The letter to the editor by Carson and the reply by Green and Schriger raise some important questions about the nature of noninferiority studies and the meaning of these results in the article by Rehrer et al. In my opinion both sides are correct. Noninferiority studies have recently enjoyed resurgence by examining previously validated and investigational therapies. The key to interpreting these studies lies in two domains, defining the noninferiority margin and interpreting the statistical outcomes.
The principle of a noninferiority study is that we are “very sure” that the experimental therapy is not worse than the standard control therapy. The noninferiority margin is the maximal difference in outcomes that we would consider not to be clinically significant. This is determined according to previous studies of the control intervention. This tends to be selected in a more or less subjective manner. A more clinically relevant interpretation of this margin is the number needed to treat to fail the outcome. In the study by Rehrer et al, the noninferiority margin selected was 8%, the same as a number needed to treat to fail the outcome of 13. For every 13 patients treated with oral dexamethasone, one additional patient will fail therapy and return to the ED within 14 days with an exacerbation of asthma.
The next issue is that of statistical significance. In a noninferiority study, the a priori hypothesis is that the experimental treatment is not worse than the control and is therefore either better or the same. This allows use of a one-tailed statistical test in calculating the P value and the 95% confidence intervals (CIs) of the difference between groups found in the study. Using a 1-tailed test means that finding superiority would not be statistically significant because this result could have occurred by chance alone when in fact the two are equivalent. If we used the standard 2-tailed test, the P value is .51, whereas it is .29 with the 1-tailed test.
Interpreting this CI to calculate number needed to treat to fail the outcome is a bit more complex. If the CI is completely within the noninferiority range, we accept the results to be “statistically significant.” In the case of the study by Rehrer et al, the difference between groups was 2.3% and the 95% CI was –4.1% to 8.6%, which was not statistically significant because the noninferiority margin of 8% was crossed.
Number needed to treat is the inverse of the percentages in the CI. Because zero is one possible outcome, the true CI will include 100% divided by zero, or an infinite or indeterminate number. At the lowest end of the 95% CI, –4.7%, there is a decrease in the percentage of patients receiving oral dexamethasone who returned to the emergency department (ED) within 14 days. This is equal to a number needed to treat for benefit of 22. As the absolute rate reduction percentage decreases toward zero, the number needed to treat for benefit increases to very large numbers, suggesting that an increasing number of patients need to be treated for one additional patient to have a changed outcome.
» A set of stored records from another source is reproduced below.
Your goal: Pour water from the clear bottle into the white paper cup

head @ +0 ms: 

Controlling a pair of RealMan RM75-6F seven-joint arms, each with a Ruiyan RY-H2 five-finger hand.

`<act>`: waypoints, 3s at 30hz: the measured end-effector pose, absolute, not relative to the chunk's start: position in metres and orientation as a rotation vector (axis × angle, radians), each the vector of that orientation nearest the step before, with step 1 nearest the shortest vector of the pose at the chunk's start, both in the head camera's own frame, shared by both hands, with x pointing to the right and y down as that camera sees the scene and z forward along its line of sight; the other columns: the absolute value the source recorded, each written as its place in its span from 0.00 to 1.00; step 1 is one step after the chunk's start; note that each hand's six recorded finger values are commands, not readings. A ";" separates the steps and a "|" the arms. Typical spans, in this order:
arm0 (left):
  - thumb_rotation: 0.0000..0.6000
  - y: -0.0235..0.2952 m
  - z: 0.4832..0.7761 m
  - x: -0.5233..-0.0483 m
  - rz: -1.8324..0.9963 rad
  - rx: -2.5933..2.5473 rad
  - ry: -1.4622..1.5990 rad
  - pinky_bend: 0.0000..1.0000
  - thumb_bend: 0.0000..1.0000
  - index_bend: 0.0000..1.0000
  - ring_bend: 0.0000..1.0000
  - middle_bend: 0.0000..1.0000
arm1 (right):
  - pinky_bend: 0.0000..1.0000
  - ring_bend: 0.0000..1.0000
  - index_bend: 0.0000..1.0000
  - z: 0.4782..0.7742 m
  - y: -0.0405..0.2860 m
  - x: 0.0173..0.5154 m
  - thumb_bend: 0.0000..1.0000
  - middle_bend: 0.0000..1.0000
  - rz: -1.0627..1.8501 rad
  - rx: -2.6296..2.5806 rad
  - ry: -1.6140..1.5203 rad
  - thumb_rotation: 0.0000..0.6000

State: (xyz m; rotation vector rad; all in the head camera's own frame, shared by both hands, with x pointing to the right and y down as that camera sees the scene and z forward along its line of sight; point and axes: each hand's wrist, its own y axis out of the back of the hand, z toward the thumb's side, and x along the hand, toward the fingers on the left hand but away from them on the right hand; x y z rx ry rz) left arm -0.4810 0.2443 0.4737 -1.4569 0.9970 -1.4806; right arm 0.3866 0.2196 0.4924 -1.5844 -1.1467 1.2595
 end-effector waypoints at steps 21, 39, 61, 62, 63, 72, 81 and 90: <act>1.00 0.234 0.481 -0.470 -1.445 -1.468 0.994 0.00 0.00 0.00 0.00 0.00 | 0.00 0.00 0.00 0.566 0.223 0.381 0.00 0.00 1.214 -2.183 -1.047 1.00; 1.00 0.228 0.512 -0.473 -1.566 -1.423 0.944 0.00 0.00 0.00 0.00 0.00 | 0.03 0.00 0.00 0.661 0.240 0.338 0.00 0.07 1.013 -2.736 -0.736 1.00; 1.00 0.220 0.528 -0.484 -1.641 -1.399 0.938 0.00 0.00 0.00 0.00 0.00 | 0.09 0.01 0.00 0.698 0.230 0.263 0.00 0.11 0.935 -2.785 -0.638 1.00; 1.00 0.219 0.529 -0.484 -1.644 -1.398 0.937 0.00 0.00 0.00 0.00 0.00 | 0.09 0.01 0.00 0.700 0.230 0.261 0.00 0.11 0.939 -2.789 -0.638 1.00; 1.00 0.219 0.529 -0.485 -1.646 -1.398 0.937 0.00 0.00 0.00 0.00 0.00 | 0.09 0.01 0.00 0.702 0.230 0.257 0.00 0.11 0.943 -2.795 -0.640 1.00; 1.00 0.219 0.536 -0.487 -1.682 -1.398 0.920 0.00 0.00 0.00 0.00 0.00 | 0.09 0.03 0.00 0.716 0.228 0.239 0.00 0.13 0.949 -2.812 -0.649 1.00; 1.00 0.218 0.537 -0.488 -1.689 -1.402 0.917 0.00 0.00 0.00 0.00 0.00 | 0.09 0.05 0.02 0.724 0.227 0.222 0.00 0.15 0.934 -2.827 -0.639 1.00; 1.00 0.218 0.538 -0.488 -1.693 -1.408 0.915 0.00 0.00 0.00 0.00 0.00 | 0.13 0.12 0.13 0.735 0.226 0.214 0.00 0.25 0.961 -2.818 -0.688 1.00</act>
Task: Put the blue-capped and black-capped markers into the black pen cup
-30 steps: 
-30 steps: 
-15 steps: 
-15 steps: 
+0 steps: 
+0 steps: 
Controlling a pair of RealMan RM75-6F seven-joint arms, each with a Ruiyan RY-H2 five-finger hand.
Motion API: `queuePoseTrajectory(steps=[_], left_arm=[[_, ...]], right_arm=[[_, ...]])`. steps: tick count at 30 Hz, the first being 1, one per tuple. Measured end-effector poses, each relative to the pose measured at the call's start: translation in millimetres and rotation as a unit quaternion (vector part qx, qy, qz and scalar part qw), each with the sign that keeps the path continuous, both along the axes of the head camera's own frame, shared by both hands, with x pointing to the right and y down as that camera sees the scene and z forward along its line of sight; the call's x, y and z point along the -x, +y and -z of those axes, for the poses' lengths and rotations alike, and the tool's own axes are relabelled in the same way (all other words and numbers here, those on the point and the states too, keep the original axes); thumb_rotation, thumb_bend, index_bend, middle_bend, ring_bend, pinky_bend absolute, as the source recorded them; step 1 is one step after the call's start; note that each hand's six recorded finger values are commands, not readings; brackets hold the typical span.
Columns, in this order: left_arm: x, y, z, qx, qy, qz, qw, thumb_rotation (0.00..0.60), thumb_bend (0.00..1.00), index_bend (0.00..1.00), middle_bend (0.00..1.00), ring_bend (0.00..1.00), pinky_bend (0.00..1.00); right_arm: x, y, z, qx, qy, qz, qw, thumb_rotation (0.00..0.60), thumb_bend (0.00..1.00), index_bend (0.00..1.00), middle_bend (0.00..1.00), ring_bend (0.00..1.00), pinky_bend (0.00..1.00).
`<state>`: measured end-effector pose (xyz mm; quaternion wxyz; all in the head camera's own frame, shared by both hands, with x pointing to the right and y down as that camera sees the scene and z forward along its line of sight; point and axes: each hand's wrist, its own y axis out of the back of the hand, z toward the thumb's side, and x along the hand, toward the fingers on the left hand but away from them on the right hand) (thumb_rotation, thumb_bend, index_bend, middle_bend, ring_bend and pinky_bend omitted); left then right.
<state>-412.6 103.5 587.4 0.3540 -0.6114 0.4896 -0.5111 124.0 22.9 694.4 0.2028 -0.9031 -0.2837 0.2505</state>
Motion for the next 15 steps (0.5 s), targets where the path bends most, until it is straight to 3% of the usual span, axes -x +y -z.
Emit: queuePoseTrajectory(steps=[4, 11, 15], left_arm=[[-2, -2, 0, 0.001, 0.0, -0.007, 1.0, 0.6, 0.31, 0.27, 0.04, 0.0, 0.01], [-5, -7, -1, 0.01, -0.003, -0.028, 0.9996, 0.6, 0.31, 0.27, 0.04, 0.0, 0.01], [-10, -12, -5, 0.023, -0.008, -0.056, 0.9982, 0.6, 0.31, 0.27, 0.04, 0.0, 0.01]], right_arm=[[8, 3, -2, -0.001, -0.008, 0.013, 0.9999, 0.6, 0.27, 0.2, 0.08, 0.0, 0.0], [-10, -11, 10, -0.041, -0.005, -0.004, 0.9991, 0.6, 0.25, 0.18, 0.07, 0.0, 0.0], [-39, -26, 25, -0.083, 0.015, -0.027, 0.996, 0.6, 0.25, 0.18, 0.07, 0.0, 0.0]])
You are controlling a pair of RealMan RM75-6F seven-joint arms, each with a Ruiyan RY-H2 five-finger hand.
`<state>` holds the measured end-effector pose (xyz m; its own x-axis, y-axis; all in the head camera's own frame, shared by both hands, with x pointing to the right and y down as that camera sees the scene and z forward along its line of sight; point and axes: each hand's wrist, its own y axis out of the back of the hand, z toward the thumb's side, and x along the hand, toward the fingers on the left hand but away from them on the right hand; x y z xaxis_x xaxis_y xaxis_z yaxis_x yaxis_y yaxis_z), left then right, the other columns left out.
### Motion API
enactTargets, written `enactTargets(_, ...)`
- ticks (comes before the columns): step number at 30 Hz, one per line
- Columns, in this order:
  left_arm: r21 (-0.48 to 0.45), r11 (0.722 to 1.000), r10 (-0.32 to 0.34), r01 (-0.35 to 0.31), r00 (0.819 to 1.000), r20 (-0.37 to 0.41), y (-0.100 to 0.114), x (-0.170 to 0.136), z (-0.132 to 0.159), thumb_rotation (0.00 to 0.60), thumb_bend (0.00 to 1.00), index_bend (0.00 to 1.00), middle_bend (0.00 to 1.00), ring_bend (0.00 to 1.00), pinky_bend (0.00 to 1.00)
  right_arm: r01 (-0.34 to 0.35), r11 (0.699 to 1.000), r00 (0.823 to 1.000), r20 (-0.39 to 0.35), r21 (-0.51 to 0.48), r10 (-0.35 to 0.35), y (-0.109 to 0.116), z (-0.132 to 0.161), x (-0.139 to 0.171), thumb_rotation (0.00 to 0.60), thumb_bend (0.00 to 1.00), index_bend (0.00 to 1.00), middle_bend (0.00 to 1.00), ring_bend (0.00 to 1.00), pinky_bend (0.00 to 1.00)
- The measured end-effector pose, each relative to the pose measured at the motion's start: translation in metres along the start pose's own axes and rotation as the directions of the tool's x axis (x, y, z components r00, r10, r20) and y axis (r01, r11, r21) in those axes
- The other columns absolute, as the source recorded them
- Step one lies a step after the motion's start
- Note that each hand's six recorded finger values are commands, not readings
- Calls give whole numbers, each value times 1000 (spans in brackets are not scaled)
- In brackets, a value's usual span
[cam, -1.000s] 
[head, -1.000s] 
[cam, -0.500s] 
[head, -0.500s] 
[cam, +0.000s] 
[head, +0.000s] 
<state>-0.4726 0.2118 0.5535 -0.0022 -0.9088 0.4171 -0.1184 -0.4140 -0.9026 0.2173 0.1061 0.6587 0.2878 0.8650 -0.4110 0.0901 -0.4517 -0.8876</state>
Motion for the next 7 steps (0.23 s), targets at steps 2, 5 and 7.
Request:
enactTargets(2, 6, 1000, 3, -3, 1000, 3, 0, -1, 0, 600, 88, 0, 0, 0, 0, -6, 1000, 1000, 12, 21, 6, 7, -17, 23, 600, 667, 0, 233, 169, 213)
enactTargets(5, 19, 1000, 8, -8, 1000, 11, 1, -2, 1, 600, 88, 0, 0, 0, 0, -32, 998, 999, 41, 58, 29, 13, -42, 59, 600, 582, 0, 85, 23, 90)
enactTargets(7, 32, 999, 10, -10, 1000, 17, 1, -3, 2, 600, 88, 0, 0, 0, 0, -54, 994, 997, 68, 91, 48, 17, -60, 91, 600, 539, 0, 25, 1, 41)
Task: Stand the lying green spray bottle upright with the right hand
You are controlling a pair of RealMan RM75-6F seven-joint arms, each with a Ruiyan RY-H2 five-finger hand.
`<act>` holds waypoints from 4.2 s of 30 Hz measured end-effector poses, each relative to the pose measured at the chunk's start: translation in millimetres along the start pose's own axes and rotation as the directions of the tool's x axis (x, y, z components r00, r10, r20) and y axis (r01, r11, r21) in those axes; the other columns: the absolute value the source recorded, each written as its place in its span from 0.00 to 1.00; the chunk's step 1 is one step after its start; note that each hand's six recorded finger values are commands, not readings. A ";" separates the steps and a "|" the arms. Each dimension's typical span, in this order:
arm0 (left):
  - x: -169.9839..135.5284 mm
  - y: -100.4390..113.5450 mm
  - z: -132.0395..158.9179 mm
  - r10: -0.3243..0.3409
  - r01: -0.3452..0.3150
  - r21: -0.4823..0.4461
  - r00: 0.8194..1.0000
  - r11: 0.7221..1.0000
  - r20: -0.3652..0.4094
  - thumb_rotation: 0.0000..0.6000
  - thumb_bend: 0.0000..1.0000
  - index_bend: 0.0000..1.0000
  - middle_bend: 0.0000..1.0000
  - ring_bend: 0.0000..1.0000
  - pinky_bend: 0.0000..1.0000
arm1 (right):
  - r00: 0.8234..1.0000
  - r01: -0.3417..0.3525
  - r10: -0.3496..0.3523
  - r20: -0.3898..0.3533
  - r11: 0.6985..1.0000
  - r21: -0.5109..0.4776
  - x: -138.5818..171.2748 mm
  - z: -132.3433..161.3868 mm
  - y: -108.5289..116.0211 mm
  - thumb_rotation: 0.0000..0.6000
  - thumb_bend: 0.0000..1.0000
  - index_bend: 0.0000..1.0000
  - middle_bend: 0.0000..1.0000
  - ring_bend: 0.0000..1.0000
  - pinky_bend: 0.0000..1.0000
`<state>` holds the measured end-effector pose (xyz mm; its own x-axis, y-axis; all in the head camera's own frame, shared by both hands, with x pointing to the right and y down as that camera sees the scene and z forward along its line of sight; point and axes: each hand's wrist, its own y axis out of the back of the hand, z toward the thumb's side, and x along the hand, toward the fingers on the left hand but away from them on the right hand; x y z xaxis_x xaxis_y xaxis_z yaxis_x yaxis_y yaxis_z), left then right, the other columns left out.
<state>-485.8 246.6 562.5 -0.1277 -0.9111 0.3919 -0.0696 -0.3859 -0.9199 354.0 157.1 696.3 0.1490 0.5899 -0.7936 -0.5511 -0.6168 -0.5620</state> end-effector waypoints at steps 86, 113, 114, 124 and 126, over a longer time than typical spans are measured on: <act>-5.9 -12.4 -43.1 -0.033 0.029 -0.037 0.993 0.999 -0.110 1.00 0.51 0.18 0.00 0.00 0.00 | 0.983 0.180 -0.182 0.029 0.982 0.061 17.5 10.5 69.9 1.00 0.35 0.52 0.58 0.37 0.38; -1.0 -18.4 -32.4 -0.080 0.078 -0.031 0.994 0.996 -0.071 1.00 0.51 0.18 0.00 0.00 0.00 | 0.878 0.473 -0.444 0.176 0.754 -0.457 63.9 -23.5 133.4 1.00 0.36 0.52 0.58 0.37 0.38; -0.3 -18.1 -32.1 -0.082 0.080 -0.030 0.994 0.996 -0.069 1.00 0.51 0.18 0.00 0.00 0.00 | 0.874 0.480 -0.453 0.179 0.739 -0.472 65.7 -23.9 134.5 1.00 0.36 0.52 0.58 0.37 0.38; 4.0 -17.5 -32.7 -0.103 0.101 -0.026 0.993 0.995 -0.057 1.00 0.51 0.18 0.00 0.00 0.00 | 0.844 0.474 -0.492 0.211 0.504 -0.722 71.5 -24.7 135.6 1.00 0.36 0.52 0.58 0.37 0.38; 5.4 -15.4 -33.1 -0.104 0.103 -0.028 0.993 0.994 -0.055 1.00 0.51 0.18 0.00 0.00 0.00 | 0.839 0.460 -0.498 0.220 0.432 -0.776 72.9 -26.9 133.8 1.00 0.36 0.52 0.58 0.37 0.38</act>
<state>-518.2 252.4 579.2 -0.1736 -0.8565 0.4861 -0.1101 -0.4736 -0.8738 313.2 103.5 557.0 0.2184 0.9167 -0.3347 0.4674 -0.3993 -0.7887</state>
This implies equality of the two treatments. As the positive absolute rate reduction increases from zero, the number needed to treat to fail the outcome will decrease. The upper limit of the 95% CI is 8.6%, which gives a number needed to treat to fail the outcome of 12. A smaller number needed to treat means that more people will benefit from one of the two interventions, and therefore we would use the superior one. Noninferiority studies cannot tell you that this is correct, only that this is another testable hypothesis.
The decision to accept the results would be up to the clinician. The case for accepting the study result is that with a confidence level of 95%, the lowest statistically expected number needed to treat to fail the outcome would be 12. This means that for every 12 patients treated with dexamethasone rather than prednisone, one additional patient will fail outpatient management and return to the ED within 14 days with an asthma exacerbation. This would be a relatively small additional cost for using the therapy, making the result clinically reasonable. Factors such as patient acceptability (taste and frequency of administration) and treatment cost would then dictate whether the treatment should be considered. This method of analysis gives the physician some tools for a meaningful shared decisionmaking discussion with the patient.